PROBLEM STATEMENT
Set down, character for character, everything in the records below from the line holding "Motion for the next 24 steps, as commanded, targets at" down to the line holding "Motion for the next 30", and no other line.

==== DATA EXTRACT ====

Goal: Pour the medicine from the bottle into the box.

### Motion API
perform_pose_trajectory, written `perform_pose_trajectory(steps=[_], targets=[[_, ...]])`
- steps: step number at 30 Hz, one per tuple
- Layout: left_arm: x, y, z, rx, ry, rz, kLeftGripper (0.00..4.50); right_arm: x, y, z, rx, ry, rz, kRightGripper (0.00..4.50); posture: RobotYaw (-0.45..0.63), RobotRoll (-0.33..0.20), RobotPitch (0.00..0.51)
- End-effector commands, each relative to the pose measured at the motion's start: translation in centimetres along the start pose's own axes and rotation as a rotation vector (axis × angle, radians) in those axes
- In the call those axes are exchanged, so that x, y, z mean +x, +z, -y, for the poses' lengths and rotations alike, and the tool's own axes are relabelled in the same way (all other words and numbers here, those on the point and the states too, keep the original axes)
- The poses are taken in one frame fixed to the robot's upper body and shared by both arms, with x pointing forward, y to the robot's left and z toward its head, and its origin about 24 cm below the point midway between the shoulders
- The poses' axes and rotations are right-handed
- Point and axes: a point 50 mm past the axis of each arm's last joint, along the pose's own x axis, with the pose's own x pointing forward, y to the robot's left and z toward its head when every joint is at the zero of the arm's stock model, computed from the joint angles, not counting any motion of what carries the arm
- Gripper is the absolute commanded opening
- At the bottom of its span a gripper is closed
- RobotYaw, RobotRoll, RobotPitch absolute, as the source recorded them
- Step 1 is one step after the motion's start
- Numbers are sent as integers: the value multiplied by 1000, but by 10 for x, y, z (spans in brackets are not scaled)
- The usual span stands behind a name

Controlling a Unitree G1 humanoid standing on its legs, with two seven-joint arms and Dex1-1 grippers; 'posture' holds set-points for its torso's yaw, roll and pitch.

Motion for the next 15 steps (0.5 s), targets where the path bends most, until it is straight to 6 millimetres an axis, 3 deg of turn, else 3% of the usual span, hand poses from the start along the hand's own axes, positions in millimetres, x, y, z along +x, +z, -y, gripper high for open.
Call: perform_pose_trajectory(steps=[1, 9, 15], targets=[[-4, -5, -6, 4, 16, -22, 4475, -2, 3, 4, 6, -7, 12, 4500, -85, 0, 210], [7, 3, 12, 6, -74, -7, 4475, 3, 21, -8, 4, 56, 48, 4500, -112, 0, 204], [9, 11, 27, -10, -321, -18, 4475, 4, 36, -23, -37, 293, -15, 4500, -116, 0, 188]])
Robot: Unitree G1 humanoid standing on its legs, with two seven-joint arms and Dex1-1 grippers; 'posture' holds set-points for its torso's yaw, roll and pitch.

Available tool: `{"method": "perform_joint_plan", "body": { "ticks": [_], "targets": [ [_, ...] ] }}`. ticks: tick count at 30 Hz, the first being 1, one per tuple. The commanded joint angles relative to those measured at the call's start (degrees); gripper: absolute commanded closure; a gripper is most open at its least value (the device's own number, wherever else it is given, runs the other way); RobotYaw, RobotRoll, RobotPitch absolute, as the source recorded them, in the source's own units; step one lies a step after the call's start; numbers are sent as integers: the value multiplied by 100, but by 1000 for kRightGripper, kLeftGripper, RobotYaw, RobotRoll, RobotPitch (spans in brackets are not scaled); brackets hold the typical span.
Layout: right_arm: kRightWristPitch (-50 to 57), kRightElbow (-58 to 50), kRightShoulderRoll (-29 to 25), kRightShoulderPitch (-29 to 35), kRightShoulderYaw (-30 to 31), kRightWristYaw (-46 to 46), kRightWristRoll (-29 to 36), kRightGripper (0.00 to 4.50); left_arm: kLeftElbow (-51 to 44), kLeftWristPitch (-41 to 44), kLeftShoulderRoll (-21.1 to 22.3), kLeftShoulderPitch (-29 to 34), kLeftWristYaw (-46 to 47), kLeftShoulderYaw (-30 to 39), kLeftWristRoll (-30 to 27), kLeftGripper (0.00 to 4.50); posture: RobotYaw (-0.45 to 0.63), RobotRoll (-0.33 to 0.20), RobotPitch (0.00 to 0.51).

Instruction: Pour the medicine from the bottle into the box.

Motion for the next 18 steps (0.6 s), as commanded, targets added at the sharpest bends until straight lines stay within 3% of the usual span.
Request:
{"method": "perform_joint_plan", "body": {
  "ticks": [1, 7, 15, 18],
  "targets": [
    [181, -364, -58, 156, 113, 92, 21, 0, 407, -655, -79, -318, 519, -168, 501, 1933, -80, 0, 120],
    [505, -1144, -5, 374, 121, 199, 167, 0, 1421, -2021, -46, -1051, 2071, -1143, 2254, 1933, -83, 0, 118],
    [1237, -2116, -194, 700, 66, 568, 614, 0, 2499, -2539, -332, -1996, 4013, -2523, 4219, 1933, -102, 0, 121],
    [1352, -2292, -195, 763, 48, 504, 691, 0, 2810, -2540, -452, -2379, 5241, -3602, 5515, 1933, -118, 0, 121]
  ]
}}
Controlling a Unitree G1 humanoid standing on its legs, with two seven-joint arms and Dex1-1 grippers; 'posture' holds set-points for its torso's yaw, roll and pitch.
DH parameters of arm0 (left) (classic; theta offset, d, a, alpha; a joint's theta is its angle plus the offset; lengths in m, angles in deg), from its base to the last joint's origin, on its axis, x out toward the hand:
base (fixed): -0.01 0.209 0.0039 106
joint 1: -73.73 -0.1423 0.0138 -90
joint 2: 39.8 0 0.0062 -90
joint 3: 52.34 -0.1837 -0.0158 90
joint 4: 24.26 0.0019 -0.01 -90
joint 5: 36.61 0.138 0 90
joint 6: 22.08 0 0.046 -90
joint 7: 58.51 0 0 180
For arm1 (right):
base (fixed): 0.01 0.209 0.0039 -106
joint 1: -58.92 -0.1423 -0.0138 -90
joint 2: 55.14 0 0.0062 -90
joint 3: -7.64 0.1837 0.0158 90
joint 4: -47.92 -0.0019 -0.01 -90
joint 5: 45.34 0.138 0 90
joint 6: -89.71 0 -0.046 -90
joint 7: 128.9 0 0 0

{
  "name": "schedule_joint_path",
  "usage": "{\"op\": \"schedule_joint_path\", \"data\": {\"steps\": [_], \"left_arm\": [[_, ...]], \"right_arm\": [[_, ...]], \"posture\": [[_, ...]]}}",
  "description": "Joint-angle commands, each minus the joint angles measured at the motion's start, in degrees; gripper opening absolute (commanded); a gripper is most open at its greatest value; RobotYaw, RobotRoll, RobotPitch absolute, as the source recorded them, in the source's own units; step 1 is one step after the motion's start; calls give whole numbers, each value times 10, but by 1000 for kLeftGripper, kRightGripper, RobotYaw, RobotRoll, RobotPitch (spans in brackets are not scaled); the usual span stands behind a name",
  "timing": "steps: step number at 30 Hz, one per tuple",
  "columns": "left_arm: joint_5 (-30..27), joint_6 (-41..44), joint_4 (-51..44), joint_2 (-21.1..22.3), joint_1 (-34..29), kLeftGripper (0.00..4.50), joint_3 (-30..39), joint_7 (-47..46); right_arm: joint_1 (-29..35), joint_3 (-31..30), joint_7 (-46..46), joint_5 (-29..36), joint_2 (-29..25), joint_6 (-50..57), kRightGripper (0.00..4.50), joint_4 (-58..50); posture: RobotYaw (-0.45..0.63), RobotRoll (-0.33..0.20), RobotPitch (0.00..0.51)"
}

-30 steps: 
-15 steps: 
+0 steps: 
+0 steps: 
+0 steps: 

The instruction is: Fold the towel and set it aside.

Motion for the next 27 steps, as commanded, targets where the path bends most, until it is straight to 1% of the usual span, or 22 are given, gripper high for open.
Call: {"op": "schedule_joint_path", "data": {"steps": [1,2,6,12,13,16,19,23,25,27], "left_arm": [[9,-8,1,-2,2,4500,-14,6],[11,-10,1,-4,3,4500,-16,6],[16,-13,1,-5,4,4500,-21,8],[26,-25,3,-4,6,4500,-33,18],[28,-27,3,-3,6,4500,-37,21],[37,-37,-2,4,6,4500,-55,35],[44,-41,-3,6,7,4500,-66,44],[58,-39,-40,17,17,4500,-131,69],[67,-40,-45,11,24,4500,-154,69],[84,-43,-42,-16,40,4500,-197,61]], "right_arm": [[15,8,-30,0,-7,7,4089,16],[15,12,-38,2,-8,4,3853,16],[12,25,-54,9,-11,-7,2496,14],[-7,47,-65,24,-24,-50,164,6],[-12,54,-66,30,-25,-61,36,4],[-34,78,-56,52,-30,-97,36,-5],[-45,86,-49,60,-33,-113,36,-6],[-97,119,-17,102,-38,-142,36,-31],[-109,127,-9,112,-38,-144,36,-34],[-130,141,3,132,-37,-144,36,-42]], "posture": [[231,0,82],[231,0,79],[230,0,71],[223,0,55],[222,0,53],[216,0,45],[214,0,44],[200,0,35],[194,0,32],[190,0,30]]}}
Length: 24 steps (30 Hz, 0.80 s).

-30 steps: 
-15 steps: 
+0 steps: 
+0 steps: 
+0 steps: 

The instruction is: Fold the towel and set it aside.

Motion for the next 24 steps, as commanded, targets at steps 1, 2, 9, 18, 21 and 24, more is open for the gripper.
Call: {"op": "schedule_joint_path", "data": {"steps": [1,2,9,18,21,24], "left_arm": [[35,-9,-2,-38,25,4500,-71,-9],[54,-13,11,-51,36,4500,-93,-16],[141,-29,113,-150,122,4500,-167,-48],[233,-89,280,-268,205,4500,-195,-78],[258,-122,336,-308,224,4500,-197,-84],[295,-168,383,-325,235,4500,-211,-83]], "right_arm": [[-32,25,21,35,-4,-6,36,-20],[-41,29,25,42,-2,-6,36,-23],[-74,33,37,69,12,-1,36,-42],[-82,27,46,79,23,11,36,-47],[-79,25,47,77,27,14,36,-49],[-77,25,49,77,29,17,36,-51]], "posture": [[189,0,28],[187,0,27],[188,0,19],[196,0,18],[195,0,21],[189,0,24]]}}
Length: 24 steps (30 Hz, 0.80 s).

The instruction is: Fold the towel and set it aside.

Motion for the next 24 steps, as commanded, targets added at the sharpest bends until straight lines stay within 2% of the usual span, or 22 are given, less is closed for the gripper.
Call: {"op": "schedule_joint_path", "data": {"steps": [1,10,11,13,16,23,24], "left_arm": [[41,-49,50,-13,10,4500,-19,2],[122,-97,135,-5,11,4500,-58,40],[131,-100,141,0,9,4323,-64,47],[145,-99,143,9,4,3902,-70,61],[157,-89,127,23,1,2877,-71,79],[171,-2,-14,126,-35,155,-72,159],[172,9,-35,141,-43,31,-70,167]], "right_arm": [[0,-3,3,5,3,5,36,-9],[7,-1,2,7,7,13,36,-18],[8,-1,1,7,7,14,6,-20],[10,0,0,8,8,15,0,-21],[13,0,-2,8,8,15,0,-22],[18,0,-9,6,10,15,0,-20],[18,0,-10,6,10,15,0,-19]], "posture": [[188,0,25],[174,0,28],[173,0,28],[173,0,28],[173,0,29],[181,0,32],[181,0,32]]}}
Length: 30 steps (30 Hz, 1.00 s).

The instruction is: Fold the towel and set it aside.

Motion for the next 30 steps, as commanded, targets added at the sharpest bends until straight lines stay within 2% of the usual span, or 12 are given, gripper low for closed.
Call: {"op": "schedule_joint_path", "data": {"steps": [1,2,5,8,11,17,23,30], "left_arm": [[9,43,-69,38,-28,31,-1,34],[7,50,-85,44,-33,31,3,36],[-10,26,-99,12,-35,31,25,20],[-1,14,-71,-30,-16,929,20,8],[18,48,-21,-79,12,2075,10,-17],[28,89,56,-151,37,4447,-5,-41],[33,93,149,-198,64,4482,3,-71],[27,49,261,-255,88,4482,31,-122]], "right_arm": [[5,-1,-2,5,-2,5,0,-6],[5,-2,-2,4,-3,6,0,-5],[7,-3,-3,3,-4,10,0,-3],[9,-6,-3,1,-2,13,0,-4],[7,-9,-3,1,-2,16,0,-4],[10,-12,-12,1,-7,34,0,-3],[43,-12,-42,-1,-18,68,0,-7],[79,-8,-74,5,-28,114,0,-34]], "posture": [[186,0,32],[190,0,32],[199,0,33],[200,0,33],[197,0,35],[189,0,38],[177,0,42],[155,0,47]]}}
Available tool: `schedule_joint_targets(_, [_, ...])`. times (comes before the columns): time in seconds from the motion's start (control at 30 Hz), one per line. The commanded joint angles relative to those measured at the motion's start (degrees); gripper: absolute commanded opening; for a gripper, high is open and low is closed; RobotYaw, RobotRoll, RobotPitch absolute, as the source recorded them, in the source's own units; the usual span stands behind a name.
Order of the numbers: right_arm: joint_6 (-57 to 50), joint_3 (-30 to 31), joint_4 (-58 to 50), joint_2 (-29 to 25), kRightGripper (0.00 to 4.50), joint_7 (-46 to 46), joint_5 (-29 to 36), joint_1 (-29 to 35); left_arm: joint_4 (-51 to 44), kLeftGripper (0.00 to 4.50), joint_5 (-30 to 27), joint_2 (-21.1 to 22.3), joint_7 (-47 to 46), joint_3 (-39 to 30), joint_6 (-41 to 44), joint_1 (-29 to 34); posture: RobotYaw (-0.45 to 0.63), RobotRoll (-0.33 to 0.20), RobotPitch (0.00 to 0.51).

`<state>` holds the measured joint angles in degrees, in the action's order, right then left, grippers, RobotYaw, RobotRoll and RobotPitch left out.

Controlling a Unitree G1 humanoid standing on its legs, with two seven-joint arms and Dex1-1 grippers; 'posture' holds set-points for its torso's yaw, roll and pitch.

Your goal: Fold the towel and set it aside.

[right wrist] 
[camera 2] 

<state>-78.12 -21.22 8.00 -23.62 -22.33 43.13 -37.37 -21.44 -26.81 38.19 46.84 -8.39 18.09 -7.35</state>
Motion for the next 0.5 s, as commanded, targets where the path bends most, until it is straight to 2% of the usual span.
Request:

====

ANSWER SECTION
Motion for the next 24 steps, as commanded, targets at steps 1, 2, 9, 18, 21 and 24, more is open for the gripper.
Call: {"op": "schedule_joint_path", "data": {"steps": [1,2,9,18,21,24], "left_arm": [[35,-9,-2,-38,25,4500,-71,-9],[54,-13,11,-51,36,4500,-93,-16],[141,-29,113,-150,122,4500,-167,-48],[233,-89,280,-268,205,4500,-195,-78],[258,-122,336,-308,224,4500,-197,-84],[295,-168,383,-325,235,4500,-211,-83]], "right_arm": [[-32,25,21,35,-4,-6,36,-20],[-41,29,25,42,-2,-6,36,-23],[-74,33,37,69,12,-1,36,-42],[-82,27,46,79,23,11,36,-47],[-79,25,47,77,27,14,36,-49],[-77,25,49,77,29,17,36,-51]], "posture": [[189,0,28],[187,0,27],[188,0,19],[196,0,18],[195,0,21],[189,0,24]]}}
Length: 24 steps (30 Hz, 0.80 s).

The instruction is: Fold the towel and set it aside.

Motion for the next 24 steps, as commanded, targets added at the sharpest bends until straight lines stay within 2% of the usual span, or 22 are given, less is closed for the gripper.
Call: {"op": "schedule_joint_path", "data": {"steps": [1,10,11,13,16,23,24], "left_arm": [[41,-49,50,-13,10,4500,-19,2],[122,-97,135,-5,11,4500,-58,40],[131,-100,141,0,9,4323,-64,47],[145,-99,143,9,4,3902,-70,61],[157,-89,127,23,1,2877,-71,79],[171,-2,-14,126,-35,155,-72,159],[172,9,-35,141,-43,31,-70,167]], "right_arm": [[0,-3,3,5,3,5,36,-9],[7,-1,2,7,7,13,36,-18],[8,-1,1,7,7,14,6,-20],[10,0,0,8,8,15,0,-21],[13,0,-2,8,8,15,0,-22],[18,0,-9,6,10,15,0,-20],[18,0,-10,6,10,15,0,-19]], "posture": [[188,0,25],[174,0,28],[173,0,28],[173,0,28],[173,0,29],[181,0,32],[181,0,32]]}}
Length: 30 steps (30 Hz, 1.00 s).

The instruction is: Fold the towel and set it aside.

Motion for the next 30 steps, as commanded, targets added at the sharpest bends until straight lines stay within 2% of the usual span, or 12 are given, gripper low for closed.

The output above is the complete answer.